McMahon, clad in his customary aging-playboy attire (open shirt collar, no tie, suit jacket), stood in the ring, alone. The camera zoomed in for a close-up; McMahon looked tired, exhausted even. The fine wrinkles around his eyes deepened into harsh creases and his cheeks appeared blotchy.

The sight was alarming. At 55, McMahon retains an uncanny youthfulness, partially from a lifetime of obsessive bodybuilding, and from a bottomless well of raw, hokum-meets-ham stage presence. Not tonight. McMahon, after finishing an impassioned in-ring speech directed at wrestler Stone Cold Steve Austin (who, in the show’s storyline, had just snubbed McMahon), let his cartoonish, foam-ball topped microphone topple out of his hand and clatter to the ring apron. The camera moved in for another close-up: McMahon looked like he had one foot in the grave.

But that was just a television show, a fictional skit. Surely everything is fine in terms of the real-life WWF. And surely McMahon, the 1,000-pound gorilla of American CEOs, has matters firmly in fist. Right?

That’s hard to say. McMahon’s WWFE (renamed from WWF after a 1999 initial public stock offering) definitely enjoys a reputation as a company on the rise, a newly legitimate enterprise with massive growth potential and a rock-solid future.

Certainly, the numbers back up that thesis. As the WWF grew from a small, family-run business into a multi-national, multi-brand behemoth, earnings increased accordingly. Recently, growth has been stratospheric. In 1999, the company reported revenues of $251 million. Last year, that number shot to $379 million.

For the fourth quarter ending April 30, revenues from continuing operations were $131.1 million, up 13 percent compared to the same period last year. Pretax earnings were $26.1 million, compared to $20.5 million for last year’s fourth quarter.

Most of the dough comes from lucrative pay-per-view events. April 2000’s “WrestleMania” broadcast scored more than 825,000 buys at $50 a pop, a $41.2 million gross. For the fiscal year 2000, the company raked in a cool $150 million via pay-per-view. Its market valuation hovers near $1 billion.

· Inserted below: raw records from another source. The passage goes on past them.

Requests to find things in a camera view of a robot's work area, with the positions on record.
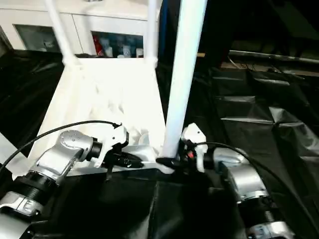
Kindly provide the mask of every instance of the white cabinet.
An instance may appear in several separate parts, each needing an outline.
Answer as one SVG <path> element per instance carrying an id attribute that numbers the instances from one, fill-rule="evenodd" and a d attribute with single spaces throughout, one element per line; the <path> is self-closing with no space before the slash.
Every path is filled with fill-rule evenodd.
<path id="1" fill-rule="evenodd" d="M 73 52 L 83 53 L 72 14 L 60 15 Z M 14 49 L 60 51 L 47 12 L 0 9 L 0 26 Z"/>
<path id="2" fill-rule="evenodd" d="M 157 0 L 158 15 L 161 0 Z M 143 55 L 148 0 L 56 0 L 75 54 Z M 14 49 L 59 52 L 44 0 L 0 0 L 0 27 Z M 153 43 L 157 52 L 157 38 Z"/>

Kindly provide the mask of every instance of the white stand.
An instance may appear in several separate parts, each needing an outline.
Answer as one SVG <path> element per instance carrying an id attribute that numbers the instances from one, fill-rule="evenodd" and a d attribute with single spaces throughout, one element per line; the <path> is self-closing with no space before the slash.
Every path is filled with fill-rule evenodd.
<path id="1" fill-rule="evenodd" d="M 175 157 L 183 129 L 207 0 L 182 0 L 161 156 Z"/>
<path id="2" fill-rule="evenodd" d="M 50 129 L 83 120 L 107 120 L 123 123 L 130 134 L 130 145 L 141 145 L 139 139 L 147 136 L 148 146 L 156 157 L 164 141 L 165 123 L 157 85 L 155 51 L 157 0 L 149 0 L 149 16 L 145 58 L 76 58 L 63 30 L 54 0 L 46 0 L 53 28 L 63 54 L 65 65 L 39 134 Z M 113 130 L 109 125 L 88 124 L 72 129 L 103 141 Z M 52 147 L 60 133 L 56 132 L 37 141 L 28 161 L 36 159 Z M 99 167 L 98 162 L 77 162 L 75 172 L 85 174 L 80 168 Z"/>

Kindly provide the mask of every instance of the red bottle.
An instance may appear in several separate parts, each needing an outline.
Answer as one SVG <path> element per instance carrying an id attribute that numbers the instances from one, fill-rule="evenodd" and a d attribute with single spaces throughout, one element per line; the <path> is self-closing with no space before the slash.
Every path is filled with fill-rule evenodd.
<path id="1" fill-rule="evenodd" d="M 99 38 L 97 36 L 93 36 L 93 41 L 94 41 L 94 46 L 95 46 L 95 51 L 96 51 L 96 54 L 98 56 L 104 56 L 103 54 L 103 47 L 102 45 L 100 44 L 99 42 Z"/>

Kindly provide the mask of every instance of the bottle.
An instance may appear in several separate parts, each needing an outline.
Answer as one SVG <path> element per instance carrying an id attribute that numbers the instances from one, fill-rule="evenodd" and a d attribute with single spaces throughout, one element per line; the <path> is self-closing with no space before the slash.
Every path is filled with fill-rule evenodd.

Then there’s the company’s virtual monopoly on the wrestling industry; besides scores of tiny, barely profitable “indy” promotions around the country that mostly act as farm leagues, WWFE is the only game in town. It wasn’t always this way, of course. Earlier this year, McMahon purchased Atlanta-based World Championship Wrestling from media conglomerate AOL/Time-Warner. It was a sweet victory for McMahon, as the rivalry between the two companies had become personal. Over the years, McMahon had verbally sparred in the media with Ted Turner, who owned WCW before the AOL/Time-Warner merger.

Another, though much less dangerous rival, scrappy Philadelphia-based Extreme Championship Wrestling, also recently folded. WWFE has absorbed both companies’ wrestlers and brand names into current storylines. At this writing, the first volleys in the ultimate wrestling war–WWF vs. everyone else–are being fired on WWF programs. Many say that if done correctly, the storyline could prove the most lucrative yet–more on that later.

But evidence indicates that as impressive as McMahon’s empire seems, it’s not as impervious as you might think. And there’s some question as to whether mainstream investors and observers have a clue about what, or whom, truly drives this sleek entertainment mini-empire.

Where’s the truth? It’s somewhere in a murky stew of traditional business philosophy and secretive, sometimes frantic back-room machinations. As it turns out, predicting the future of the pro wrestling business is about as tricky a game a speculator can play.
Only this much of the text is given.